What to produce:
For any picture in the lines below, please leave it out and copy the rest exactly.

Given data:

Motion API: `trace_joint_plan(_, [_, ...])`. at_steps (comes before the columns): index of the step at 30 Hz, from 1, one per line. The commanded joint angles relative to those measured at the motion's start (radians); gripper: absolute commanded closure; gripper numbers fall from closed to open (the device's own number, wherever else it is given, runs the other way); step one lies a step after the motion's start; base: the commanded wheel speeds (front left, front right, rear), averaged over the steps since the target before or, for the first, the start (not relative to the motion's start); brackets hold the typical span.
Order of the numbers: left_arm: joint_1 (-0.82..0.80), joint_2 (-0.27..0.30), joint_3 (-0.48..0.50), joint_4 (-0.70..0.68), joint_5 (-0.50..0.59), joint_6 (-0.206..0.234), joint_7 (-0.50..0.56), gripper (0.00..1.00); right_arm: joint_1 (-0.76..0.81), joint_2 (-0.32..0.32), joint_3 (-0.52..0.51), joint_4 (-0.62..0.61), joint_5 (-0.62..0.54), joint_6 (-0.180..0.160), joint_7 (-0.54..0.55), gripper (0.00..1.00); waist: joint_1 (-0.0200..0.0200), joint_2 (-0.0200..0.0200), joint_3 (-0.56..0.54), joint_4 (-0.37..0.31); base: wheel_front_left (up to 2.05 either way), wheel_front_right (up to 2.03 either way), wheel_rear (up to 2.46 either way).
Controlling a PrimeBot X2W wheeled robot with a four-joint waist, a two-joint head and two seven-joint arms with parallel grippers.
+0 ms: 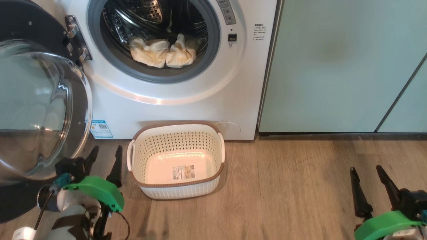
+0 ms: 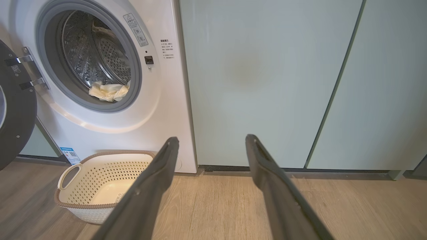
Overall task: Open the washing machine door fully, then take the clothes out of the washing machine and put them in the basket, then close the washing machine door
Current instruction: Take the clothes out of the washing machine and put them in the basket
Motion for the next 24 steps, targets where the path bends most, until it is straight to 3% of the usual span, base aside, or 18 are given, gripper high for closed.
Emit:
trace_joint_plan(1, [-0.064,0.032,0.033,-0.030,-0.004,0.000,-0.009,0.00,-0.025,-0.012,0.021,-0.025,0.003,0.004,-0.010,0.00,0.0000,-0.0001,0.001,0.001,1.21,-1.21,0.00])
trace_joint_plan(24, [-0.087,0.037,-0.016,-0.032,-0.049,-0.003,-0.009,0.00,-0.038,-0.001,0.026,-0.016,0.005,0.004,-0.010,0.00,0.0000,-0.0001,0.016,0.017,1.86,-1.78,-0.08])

Answer space:
Motion API: `trace_joint_plan(_, [_, ...])`. at_steps (comes before the columns): index of the step at 30 Hz, from 1, one per line. The commanded joint angles relative to those measured at the motion's start (radians); gripper: absolute commanded closure; gripper numbers fall from closed to open (the device's own number, wherever else it is given, runs the other way); step one lies a step after the motion's start; base: the commanded wheel speeds (front left, front right, rear), averaged over the steps since the target before or, for the first, the start (not relative to the motion's start); brackets hold the typical span.
Order of the numbers: left_arm: joint_1 (-0.82..0.80), joint_2 (-0.27..0.30), joint_3 (-0.48..0.50), joint_4 (-0.70..0.68), joint_5 (-0.50..0.59), joint_6 (-0.206..0.234), joint_7 (-0.50..0.56), gripper (0.00..1.00); right_arm: joint_1 (-0.76..0.81), joint_2 (-0.32..0.32), joint_3 (-0.52..0.51), joint_4 (-0.62..0.61), joint_5 (-0.62..0.54), joint_6 (-0.180..0.160), joint_7 (-0.54..0.55), gripper (0.00..1.00); waist: joint_1 (-0.0200..0.0200), joint_2 (-0.0200..0.0200), joint_3 (-0.56..0.54), joint_4 (-0.37..0.31); base: wheel_front_left (up to 2.05 either way), wheel_front_right (up to 2.03 either way), wheel_rear (up to 2.46 either way).
Controlling a PrimeBot X2W wheeled robot with a four-joint waist, a two-joint head and two seven-joint arms with parallel grippers.
+0 ms: 
+0 ms: 
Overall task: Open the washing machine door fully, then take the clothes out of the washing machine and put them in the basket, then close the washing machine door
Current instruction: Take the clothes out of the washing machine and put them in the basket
Motion for the next 24 steps, targets where the path bends most, until it is straight to 3% of the usual span, base aside, or 18 are given, gripper high for closed.
Emit:
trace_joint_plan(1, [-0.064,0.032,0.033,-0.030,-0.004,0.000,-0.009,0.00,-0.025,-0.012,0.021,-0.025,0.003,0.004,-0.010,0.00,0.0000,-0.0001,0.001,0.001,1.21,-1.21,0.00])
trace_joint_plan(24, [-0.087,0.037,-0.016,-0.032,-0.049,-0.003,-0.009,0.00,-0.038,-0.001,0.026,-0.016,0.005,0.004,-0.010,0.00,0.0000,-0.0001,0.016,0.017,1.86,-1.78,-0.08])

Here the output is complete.